Holocaust Survivors Sue Austria for $21 Billion

Claiming that a symbolic compensation agreement signed by the governments of the United States and Austria ten years ago is inadequate, a group of Austrian-born Israeli Holocaust survivors is suing Austria for $21 billion. That is the value of the property taken from Austrian Jews during the Nazi era, according to calculations by historians.

The 2001 agreement stated that Austria had to pay Holocaust survivors and their children a total of $210 million — only 10% of what the families claim is owed to them. According to Ynet, the then-conservative Austrian national government was eager to use the agreement as a way of overcoming the international isolation it was suffering at the time. It also took advantage of the Austrian Jewish community, getting its approval for the deal when it was in a desperate economic situation and facing bankruptcy.

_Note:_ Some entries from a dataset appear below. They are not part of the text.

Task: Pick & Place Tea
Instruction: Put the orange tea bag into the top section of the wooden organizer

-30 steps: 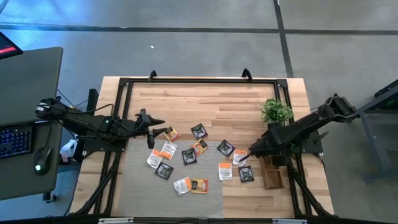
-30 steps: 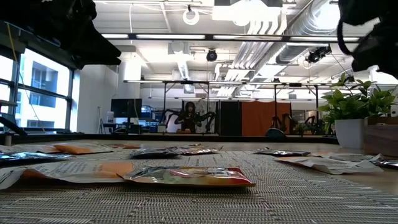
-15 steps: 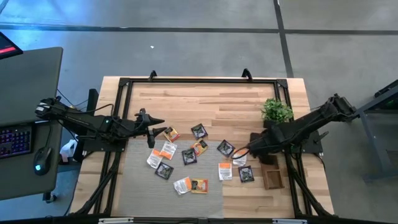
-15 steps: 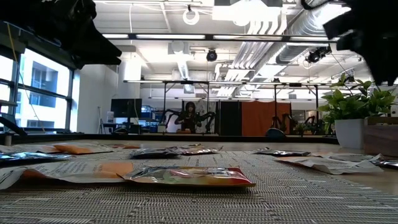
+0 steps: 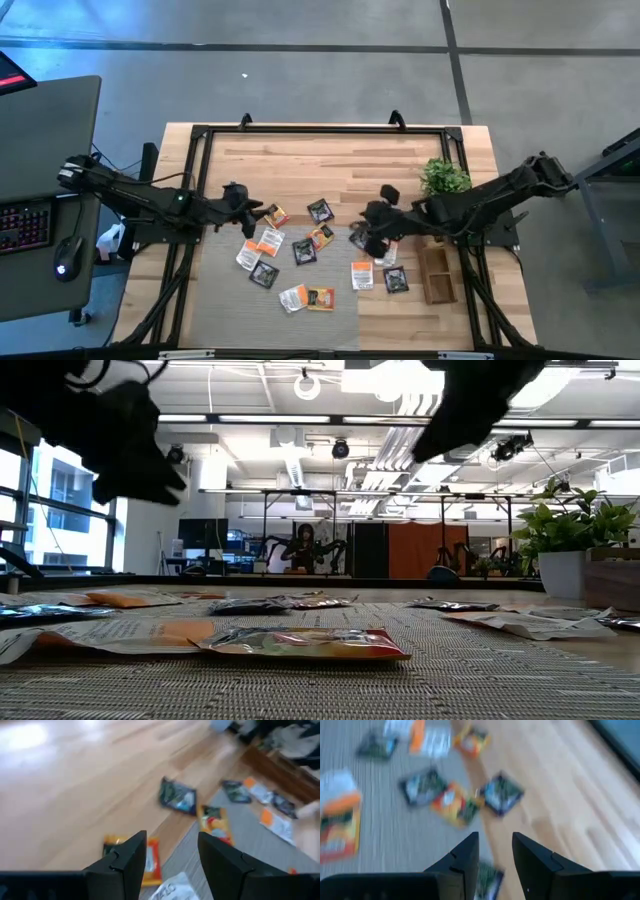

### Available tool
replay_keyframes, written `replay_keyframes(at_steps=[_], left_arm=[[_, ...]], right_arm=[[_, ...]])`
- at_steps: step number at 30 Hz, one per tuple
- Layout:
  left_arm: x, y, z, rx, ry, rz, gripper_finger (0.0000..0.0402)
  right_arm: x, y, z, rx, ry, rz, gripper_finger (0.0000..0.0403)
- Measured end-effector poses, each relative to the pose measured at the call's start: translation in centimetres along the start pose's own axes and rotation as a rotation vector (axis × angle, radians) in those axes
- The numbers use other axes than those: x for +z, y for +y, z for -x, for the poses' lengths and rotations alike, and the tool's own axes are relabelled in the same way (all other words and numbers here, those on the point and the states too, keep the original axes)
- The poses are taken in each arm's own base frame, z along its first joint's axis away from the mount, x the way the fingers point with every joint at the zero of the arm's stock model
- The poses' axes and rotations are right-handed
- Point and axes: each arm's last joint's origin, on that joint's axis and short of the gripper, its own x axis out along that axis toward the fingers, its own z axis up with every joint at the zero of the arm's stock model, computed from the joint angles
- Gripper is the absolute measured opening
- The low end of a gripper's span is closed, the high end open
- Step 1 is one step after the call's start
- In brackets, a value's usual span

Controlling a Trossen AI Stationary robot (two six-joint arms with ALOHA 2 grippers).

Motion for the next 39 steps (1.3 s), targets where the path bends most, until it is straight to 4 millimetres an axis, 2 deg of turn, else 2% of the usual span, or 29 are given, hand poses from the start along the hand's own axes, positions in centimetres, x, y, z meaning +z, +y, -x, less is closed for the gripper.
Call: replay_keyframes(at_steps=[5, 9, 16, 25, 34, 39], left_arm=[[-2.1, 0.7, -1.8, 0.168, 0.128, 0.023, 0.0176], [-3.4, 1.0, -3.1, 0.267, 0.174, 0.147, 0.0176], [-5.3, 1.5, -4.8, 0.408, 0.203, 0.284, 0.0176], [-5.3, 0.9, -5.9, 0.371, 0.105, 0.346, 0.0176], [-5.6, 0.9, -6.3, 0.376, 0.088, 0.387, 0.0176], [-6.1, 1.0, -6.8, 0.411, 0.073, 0.398, 0.0153]], right_arm=[[-0.6, -1.5, -2.3, 0.091, -0.156, -0.074, 0.0114], [-1.8, -3.1, -3.7, 0.18, -0.267, -0.098, 0.0114], [-3.3, -5.3, -5.8, 0.157, -0.415, -0.125, 0.0114], [-2.5, -6.3, -8.0, 0.192, -0.59, -0.072, 0.0114], [-2.9, -6.9, -8.8, 0.218, -0.548, -0.097, 0.0114], [-2.9, -6.8, -8.8, 0.243, -0.545, -0.085, 0.0114]])
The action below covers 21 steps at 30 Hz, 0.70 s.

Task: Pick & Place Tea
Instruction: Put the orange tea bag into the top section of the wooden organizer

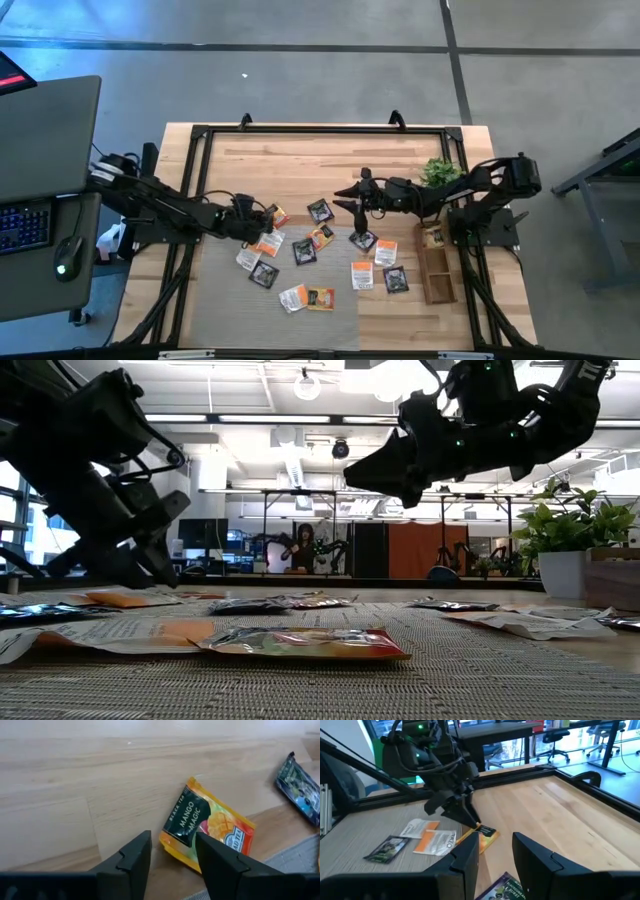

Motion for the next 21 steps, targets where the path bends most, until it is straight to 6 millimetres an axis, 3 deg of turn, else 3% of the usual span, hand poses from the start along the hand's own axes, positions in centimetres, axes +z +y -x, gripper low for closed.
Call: replay_keyframes(at_steps=[7, 13, 21], left_arm=[[-0.2, -0.1, -0.5, 0.004, -0.028, -0.007, 0.0099], [-0.3, 0.0, -0.5, 0.009, -0.025, -0.021, 0.0014], [-0.1, -1.3, -0.2, -0.034, 0.018, -0.121, 0.0003]], right_arm=[[-0.1, 0.0, 0.0, 0.0, 0.012, 0.0, 0.0114], [-0.1, 0.0, 0.0, 0.0, 0.013, 0.0, 0.0114], [-0.2, 0.2, 0.0, 0.064, 0.022, 0.024, 0.0114]])
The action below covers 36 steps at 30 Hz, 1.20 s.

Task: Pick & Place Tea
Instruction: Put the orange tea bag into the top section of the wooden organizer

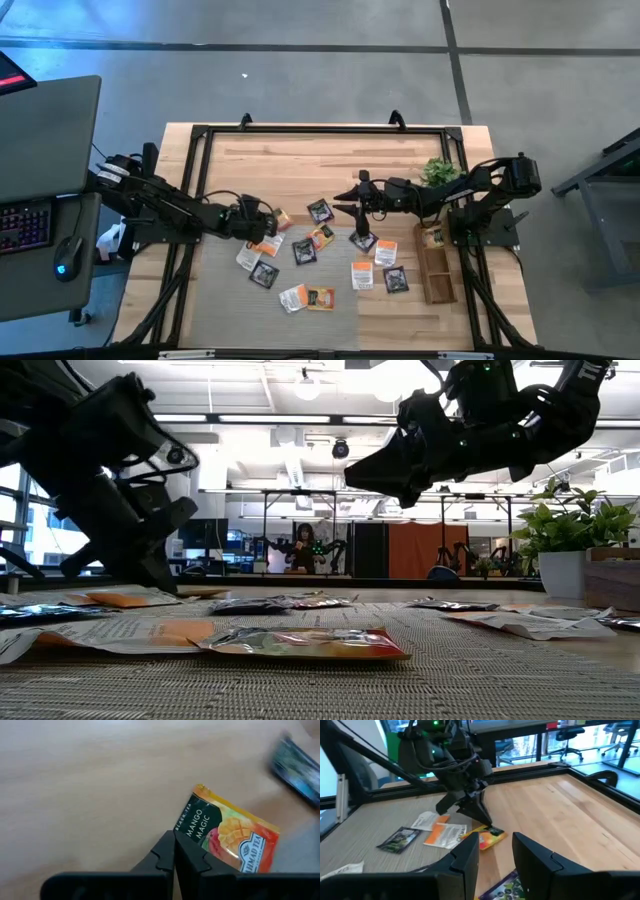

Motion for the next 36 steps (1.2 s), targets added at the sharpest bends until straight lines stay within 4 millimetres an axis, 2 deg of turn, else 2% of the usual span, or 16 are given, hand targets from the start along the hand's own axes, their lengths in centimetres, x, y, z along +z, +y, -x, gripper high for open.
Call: replay_keyframes(at_steps=[9, 18, 22, 28, 31, 36], left_arm=[[0.9, -2.5, 0.6, -0.078, 0.028, -0.093, 0.0002], [0.7, -3.0, 0.7, -0.126, 0.119, -0.127, 0.0002], [0.6, -3.1, 0.8, -0.149, 0.171, -0.126, 0.0002], [0.6, -3.6, 0.8, -0.214, 0.208, -0.126, 0.0002], [0.5, -3.9, 1.0, -0.246, 0.2, -0.155, 0.0002], [0.0, -4.0, 1.4, -0.252, 0.189, -0.179, 0.0002]], right_arm=[[-0.2, 0.1, 0.0, 0.019, 0.025, -0.058, 0.0114], [-2.1, 2.6, -0.9, 0.049, 0.06, -0.079, 0.0114], [-2.4, 3.7, -3.0, 0.04, 0.059, -0.095, 0.0114], [-3.5, 4.5, -7.3, 0.038, 0.107, -0.09, 0.0114], [-4.3, 3.8, -9.1, 0.014, 0.196, -0.075, 0.0114], [-4.4, 2.1, -11.3, 0.043, 0.323, -0.087, 0.0114]])
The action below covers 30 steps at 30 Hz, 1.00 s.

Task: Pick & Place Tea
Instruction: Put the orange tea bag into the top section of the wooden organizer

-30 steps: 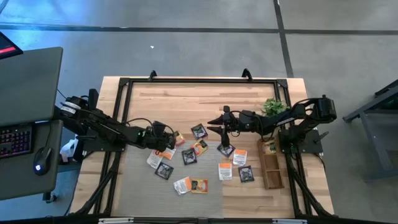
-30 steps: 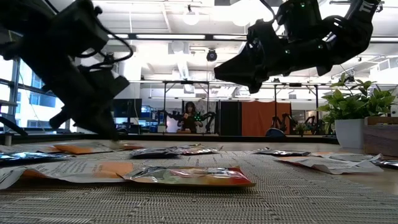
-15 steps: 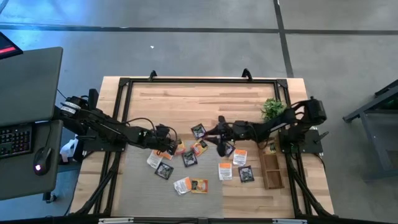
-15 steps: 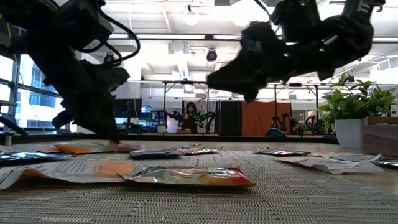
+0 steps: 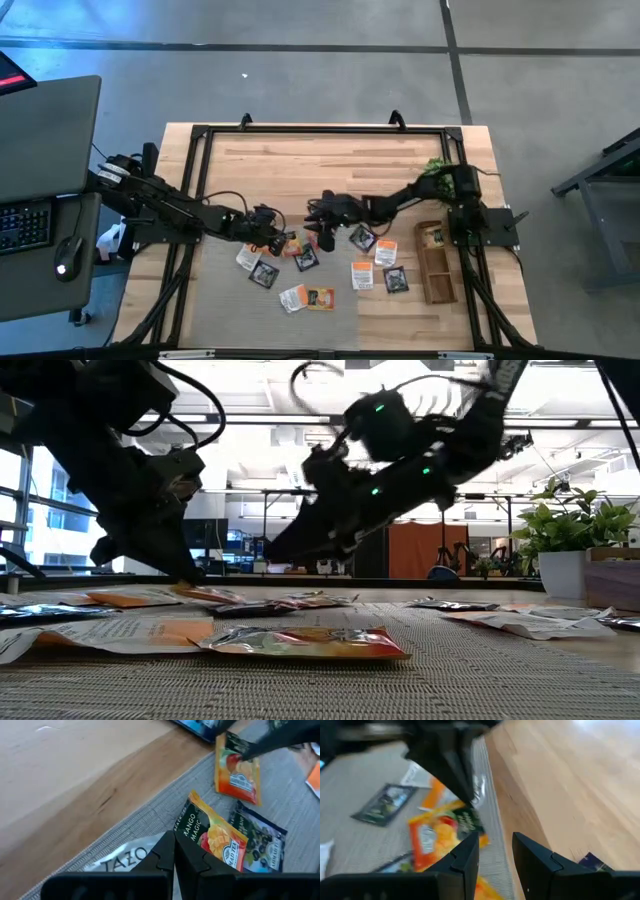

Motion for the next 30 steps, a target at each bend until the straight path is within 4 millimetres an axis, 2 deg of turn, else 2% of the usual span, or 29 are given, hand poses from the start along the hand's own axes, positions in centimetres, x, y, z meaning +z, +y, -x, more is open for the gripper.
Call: replay_keyframes(at_steps=[2, 6, 9, 30], left_arm=[[-0.2, -0.2, 0.1, -0.007, 0.003, -0.01, 0.0002], [-0.4, -0.4, 0.2, -0.012, -0.014, -0.049, 0.0002], [-0.3, -0.5, 0.2, -0.021, -0.041, -0.09, 0.0002], [0.4, -1.6, 0.4, -0.097, -0.13, -0.265, 0.0002]], right_arm=[[-0.1, -0.5, -0.4, 0.027, 0.046, -0.01, 0.0114], [0.8, -0.8, -0.9, 0.093, 0.03, -0.015, 0.0114], [0.7, -1.0, -1.2, 0.131, 0.049, -0.027, 0.0114], [0.1, -1.0, -1.4, 0.138, 0.081, -0.165, 0.0114]])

Doron Weisbrot, a second generation member of the plaintiff group, claimed that “People signed because they had no choice…When they received the [inadequate] compensation, they were forced to sign documents relinquishing any additional claims.”

Angry that Austria got rich off the assets stolen from them, the survivors are determined to recover the full value of all their pre-WWII properties and businesses.

It is too early to know how the suit will end up, and it is hoped that the case will wend its way through the legal system quickly enough so that the survivors will still be around to see its outcome.

In the meantime, the group has received a letter of support from an Austrian parliament member from the Green Party. Eva Glawischnig wrote, “No real effort has been made to compensate for the damages caused to Jewish property during the Nazi era…It was clear to all those involved that the sum transferred to the survivors would hardly cover the property damages.”